Towards the end of the First World War the Admiralty ordered a Class of Airships that they required to patrol over the North Sea and provide convey protection. Four almost identical ships were envisaged. The first was to be R38. It was designed in house by the Admiralty and the contract for construction was won by Short Brothers in 1918. Due to the end of War the following three airships were cancelled and the R38 was also cancelled but after four months reinstated. As the airship base at Cardington in Bedfordshire had been nationalised it was to be built there and construction started in February 1919. The R38 was saved from cancellation as the project had been sold to the USA who wanted to to build up a fleet of airships. The price was to $2,500,000. 

Plans for R38.

The specification was to be 695' long, 84' in diameter with a volume of 2700,000 cu ft providing a lift of 84 tons. She was powered by 6 engines that gave a max. speed of 71 mph. Here range was to be 6500 miles, 10500 at cruising speed. Maximum ceiling was to be 22,000 ft. She was designed to carry a 1lb gun with 24 machine guns in pairs and load 4 x 520lb and 8 x 230lb bombs, although these were never fitted.

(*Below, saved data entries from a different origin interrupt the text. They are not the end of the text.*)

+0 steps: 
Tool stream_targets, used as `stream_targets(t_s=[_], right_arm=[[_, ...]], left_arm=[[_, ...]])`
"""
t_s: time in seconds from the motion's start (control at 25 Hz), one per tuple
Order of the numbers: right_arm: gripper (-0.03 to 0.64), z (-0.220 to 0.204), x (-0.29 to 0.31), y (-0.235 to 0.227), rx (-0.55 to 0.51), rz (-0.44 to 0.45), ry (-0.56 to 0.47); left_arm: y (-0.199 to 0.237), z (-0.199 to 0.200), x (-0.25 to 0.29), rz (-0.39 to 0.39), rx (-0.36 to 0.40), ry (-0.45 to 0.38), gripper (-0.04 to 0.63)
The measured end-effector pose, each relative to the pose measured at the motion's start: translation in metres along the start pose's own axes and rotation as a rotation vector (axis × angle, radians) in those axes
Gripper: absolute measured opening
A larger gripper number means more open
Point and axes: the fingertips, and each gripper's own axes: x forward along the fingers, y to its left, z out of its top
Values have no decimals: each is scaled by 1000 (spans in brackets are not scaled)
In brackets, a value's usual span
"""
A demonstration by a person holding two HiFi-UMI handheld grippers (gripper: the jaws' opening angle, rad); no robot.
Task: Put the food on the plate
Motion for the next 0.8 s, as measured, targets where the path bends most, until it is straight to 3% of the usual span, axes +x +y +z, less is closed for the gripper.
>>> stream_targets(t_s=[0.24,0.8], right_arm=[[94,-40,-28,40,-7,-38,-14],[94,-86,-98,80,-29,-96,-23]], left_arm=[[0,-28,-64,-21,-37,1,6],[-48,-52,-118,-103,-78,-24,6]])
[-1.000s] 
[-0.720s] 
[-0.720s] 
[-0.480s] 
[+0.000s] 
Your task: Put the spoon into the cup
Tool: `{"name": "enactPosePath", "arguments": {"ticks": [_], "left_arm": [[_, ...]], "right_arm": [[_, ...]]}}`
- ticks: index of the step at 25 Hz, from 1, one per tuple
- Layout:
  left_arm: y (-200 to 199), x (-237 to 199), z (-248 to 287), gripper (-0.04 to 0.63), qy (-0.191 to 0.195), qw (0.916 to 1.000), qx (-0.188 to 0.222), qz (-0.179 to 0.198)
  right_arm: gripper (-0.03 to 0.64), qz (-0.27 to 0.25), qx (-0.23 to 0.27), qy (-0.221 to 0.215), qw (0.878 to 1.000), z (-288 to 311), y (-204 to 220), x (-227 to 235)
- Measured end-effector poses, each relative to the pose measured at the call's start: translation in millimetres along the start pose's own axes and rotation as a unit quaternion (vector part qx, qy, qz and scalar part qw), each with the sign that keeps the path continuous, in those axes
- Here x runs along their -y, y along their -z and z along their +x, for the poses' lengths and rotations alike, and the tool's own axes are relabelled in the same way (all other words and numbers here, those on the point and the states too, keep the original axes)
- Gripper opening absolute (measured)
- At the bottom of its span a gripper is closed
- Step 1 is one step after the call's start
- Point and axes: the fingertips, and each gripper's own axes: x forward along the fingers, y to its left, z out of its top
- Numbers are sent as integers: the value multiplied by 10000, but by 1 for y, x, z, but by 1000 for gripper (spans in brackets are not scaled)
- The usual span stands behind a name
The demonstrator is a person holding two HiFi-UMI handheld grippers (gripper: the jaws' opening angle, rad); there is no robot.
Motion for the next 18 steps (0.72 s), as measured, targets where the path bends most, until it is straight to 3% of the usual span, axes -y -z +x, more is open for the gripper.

Construction was finally completed on 7th June 1921. There had been no time to change the registration from R38 to the American ZR-2 but did have the US Insignia. The change was completed at Howden air base. The maiden flight was 23rd June 1921. She was the largest airship in the world at the time of her first flight.

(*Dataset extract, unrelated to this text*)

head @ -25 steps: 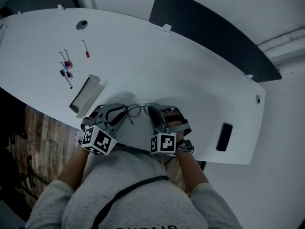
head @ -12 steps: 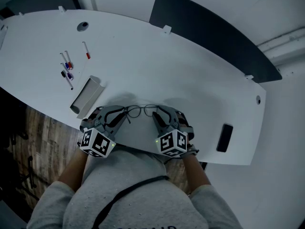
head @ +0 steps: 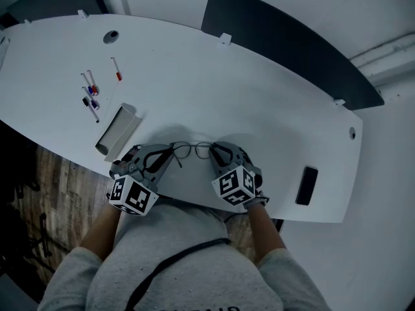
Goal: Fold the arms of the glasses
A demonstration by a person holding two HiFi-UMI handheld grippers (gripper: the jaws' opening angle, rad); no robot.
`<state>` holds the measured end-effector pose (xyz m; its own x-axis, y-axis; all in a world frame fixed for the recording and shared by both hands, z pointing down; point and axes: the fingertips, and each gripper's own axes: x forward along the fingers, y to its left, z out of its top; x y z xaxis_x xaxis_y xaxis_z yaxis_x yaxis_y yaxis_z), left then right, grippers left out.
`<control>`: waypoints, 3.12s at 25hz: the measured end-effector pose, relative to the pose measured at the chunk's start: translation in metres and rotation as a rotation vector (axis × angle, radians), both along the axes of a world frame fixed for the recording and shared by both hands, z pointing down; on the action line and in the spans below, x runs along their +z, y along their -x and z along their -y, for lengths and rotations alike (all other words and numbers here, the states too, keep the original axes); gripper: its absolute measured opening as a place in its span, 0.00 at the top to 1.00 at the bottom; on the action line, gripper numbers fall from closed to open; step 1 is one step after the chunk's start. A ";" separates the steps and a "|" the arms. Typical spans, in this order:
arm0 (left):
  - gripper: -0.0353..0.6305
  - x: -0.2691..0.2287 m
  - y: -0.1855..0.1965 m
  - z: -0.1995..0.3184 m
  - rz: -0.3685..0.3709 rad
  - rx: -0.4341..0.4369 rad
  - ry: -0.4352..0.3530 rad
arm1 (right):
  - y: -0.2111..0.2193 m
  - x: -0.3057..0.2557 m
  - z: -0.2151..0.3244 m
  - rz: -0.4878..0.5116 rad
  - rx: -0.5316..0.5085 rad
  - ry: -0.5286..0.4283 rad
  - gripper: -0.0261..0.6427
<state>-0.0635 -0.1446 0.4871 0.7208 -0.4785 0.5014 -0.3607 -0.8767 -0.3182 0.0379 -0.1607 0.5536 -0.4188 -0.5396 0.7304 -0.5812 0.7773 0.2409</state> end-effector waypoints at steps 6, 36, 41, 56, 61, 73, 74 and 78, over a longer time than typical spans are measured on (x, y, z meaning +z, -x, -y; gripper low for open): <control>0.90 0.002 -0.003 0.002 0.004 0.009 0.020 | 0.002 0.000 -0.004 -0.047 -0.064 -0.038 0.87; 0.90 0.025 -0.040 0.015 0.052 0.115 0.095 | 0.002 -0.002 -0.001 -0.018 -0.096 -0.061 0.88; 0.90 0.031 -0.046 0.014 0.066 0.131 0.109 | 0.001 -0.002 -0.001 -0.017 -0.096 -0.064 0.88; 0.91 0.043 -0.059 0.013 0.116 0.162 0.152 | -0.018 -0.006 -0.018 0.049 -0.047 -0.018 0.85; 0.91 0.046 -0.061 0.013 0.125 0.162 0.161 | -0.022 -0.030 -0.021 0.097 -0.042 -0.056 0.83; 0.91 0.049 -0.062 0.013 0.134 0.165 0.164 | 0.011 -0.037 -0.004 0.005 -0.157 -0.076 0.89; 0.91 0.049 -0.062 0.013 0.132 0.165 0.166 | 0.012 -0.035 -0.004 -0.001 -0.160 -0.072 0.90; 0.91 0.050 -0.060 0.013 0.134 0.169 0.144 | 0.013 -0.031 -0.005 0.001 -0.154 -0.049 0.91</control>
<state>-0.0032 -0.1572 0.5371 0.7070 -0.2738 0.6521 -0.1686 -0.9607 -0.2205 0.0252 -0.1554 0.5231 -0.4999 -0.5042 0.7042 -0.4562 0.8444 0.2807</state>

Leaving for maiden flight.

There was a joint crew of British and Americans to carry out the trials and familiarisation prior to the deliver to America. During the first flight they discovered some trimming problems during a seven hour flight. The second flight was on 27th June and the trimming problems remained so they decided to reduce the size of the control surfaces. 

R38 being man handled out of her hanger. ZR 2 can faintly be seen on the airship so I assume that this is at Howden after she had been painted. The hanger also looks the same as the lower photo which is Howden.

The third flight took place on 17th July and was to be to Howden airship base to the west of Hull via the North Sea. However when the speed was increased to 58mph the airship started to pitch through about 500 ft. Speed was reduced and she headed for Howden. It was found that several girders around the midships engines had failed.

R38/ZR2 in the hanger at Howden.

Poor weather meant that the next flight didn't take place until 23rd August The plan was to fly to Pulham airbase in Norfolk to carry out trials for mooring to a mast as Howden did not have one. The amount of trials were going to be reduced to speed things along so they would also be loading stores for the flight over the Atlantic to the USA after hand over. When they arrived they could not land as there was low cloud/fog so she went out over the North Sea. There was still fog the next morning so it was decided to return to Howden and carry out further trials on the way. The first trial was full speed trials and they achieved 71.9 mph. This was followed by turning trials. At the time they were at 2000 ft over the Humber Estuary just off shore from Hull Pier with thousands watching. Speed was reduced to 60 mph and the turns started. at 1737 on 24th August 1921 the crowds noticed the airship buckle in the middle and then the ends start to droop. Shortly afterwards a fire started in the forward end followed by a huge explosion that broke windows over a large area of Hull. The remains landed in the estuary. The trial crew consisted of 17 Americans and 32 British. 1 American and 4 British survived and and they were all pulled out of the water from the after section.

The wreck on the sand banks off Hull when the tide went out.

Salvage operations on the after section.

The inquiry soon afterwards found that the disaster was caused by structural failure and left it at that. R38 had been built much stronger than the previous L71 but was designed to be able to turn at high speed where as L71 was much slower. That would infer that the stresses caused by the turn had overstressed the girder system causing the collapse and escape of gas and explosion.

There is a memorial to the R38 disaster in the Western Cemetery in Hull.